How can we support the local economy when travelling?
- Buy locally made souvenirs like the ones found on natifcreatif which support local craftspeople while protecting the natural flora and fauna and reducing transport pollution.
- Stay in locally owned accommodation. This will not only economically benefit the owner, but also the local employees, local services and suppliers they use.
- Hire qualified local tour guides and local travel agencies to support their livelihood and local knowledge.
- Tag local artisans/ creators, restaurants and accommodation on social media. Write them a positive commentary if you have time.
- Go to locally owned restaurants and bars. As per the accommodation point above, this ensures money goes to local business and their local employees, services and suppliers. Usually, a restaurant offering local dishes will use locally sourced ingredients thus reducing CO2 emissions as well.
- Go for a community-based tourism holiday. When done correctly these schemes financially benefit local communities and give the tourist an authentic taste of local life.

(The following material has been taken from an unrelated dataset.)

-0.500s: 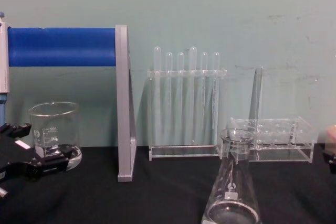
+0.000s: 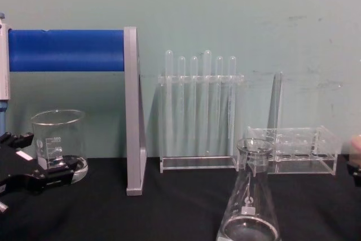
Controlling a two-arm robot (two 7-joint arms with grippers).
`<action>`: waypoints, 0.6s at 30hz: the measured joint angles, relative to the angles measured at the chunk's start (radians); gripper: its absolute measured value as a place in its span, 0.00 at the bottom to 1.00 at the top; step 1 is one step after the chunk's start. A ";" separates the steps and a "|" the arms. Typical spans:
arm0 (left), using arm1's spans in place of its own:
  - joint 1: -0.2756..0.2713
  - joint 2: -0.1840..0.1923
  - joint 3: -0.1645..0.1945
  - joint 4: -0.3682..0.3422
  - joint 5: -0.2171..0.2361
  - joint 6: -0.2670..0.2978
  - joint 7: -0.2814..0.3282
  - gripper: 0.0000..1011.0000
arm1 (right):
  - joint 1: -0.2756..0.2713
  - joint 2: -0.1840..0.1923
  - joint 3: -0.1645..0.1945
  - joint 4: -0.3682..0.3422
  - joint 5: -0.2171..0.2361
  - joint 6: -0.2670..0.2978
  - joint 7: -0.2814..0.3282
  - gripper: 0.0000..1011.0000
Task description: Grasp the erlenmeyer flask with one hand, shake it three times, then place it back.
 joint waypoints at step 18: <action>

- Use tour operators that collaborate with local partners in their supply chain for transport, excursions and activities. Such partnerships encourage sustainable tourism.
- Donate time, money or materials to a local project. Think wildlife sanctuaries, hospices, schools, vegetable gardens etc.
- When buying from local artisans, creators or restaurants, try to pay in cash. Often these small business have to pay high transaction and flat fees to accept card payments.
If you would like to find out more about sustainable development in travel and tourism, ABTA have published a list of tips on sustainability for travellers.
If you are interested in ethical travel or the wider issues affecting the travel sector, including the environment, destination management, human rights and animal welfare, they have also brought out the roadmap Tourism for Good - a brochure aimed at rebuilding the tourism sector after the covid pandemic responsibly .
How has covid affected sustainability in the travel and tourism industry?
The World Travel and Tourism Council (WTTC) reported that travel and tourism represented 10.3% of global GDP in 2019. In 2020 it dropped to 5.3% and 18.6 % travel and tourism jobs in the sector (representing 62 million) were lost due to covid. Happily, in 2021 18.2 million jobs were recovered.
The ABTA 2022 report found that the break from travel, caused by COVID-19 restrictions made sustainability more important for British travellers - 54% said that the travel industry should operate in a more environmentally-friendly way than it did before the pandemic.